Work request:
Write out the lines below exactly, beginning at the one with "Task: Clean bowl" and stopping after the one with "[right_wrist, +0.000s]"; the pictures are not copied.

Source data:
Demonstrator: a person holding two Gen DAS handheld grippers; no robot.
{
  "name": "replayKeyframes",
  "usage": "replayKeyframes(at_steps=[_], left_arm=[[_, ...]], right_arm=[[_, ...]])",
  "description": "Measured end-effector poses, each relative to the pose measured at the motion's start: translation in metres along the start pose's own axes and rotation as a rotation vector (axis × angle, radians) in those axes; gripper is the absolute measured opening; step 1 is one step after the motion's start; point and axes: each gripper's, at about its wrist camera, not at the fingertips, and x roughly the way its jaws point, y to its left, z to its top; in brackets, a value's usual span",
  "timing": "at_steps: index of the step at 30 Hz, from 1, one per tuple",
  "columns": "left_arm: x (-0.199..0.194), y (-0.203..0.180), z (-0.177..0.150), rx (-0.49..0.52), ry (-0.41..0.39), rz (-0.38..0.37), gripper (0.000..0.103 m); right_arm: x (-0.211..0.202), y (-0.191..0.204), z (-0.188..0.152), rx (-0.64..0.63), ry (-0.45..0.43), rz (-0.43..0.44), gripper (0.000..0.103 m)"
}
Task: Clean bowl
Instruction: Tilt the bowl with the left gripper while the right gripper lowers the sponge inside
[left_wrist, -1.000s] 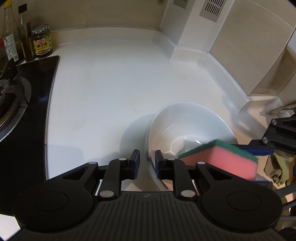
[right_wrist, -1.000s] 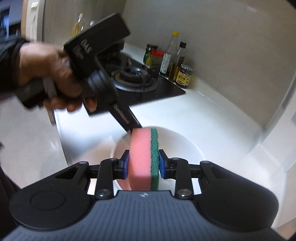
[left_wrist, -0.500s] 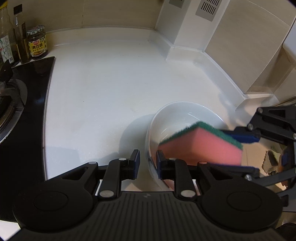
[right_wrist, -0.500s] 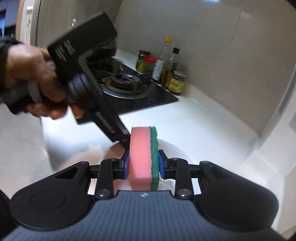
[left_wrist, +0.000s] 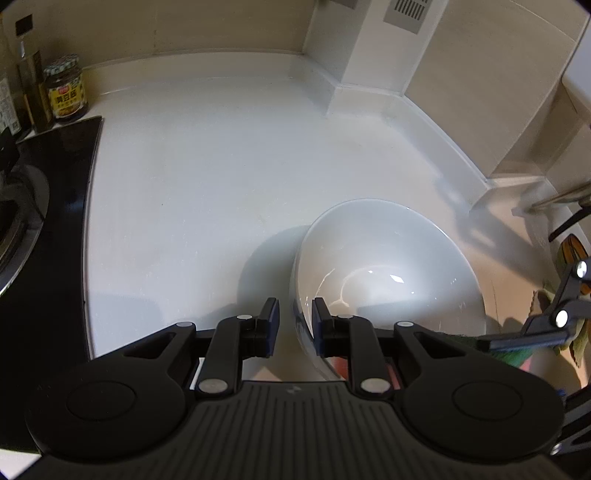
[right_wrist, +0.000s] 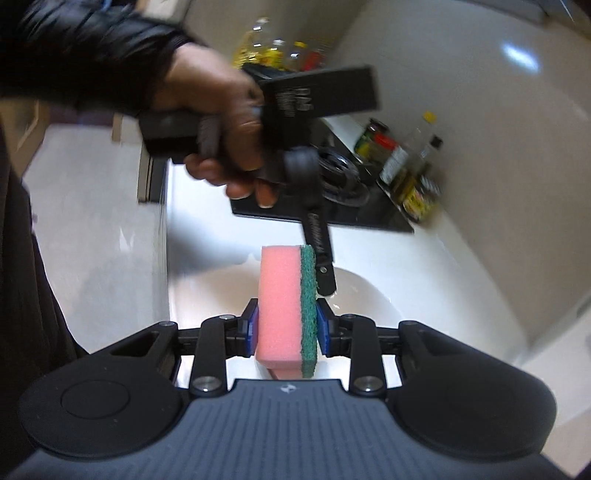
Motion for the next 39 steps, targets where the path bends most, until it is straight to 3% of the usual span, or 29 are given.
replayKeyframes(at_steps=[9, 14, 17, 20, 26, 31, 35, 39], left_arm=[[-0.007, -0.002, -0.013, -0.096, -0.007, 0.021, 0.024], [0.000, -0.006, -0.007, -0.019, 0.006, 0.040, 0.019], [0.007, -0.007, 0.002, 0.021, 0.009, 0.039, 0.011], [0.013, -0.003, 0.012, 0.021, 0.008, 0.027, 0.010], [0.009, -0.005, 0.012, -0.035, 0.032, 0.048, 0.012], [-0.008, -0.012, -0.010, -0.109, 0.030, 0.072, 0.015], [-0.009, -0.024, -0.010, -0.035, 0.051, 0.127, 0.014], [-0.002, -0.027, 0.004, 0.036, 0.076, 0.133, 0.009]], right_arm=[[0.014, 0.015, 0.009, -0.110, 0.047, -0.026, 0.027], [0.013, 0.022, 0.010, -0.193, 0.075, -0.023, 0.027], [0.008, 0.021, 0.006, -0.211, 0.086, -0.010, 0.027], [0.004, 0.020, 0.002, -0.219, 0.093, -0.007, 0.027], [0.008, 0.024, 0.003, -0.209, 0.092, -0.027, 0.027], [0.006, 0.025, 0.001, -0.199, 0.080, -0.032, 0.027], [0.006, 0.027, -0.001, -0.212, 0.075, -0.022, 0.027], [0.008, 0.024, 0.000, -0.238, 0.074, -0.008, 0.027]])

Solution for this exercise:
Task: Clean bowl
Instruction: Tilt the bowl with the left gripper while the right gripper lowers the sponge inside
[left_wrist, -1.000s] 
[right_wrist, -1.000s] 
[left_wrist, -0.500s] 
[right_wrist, -0.500s] 
[left_wrist, +0.000s] 
[right_wrist, +0.000s] 

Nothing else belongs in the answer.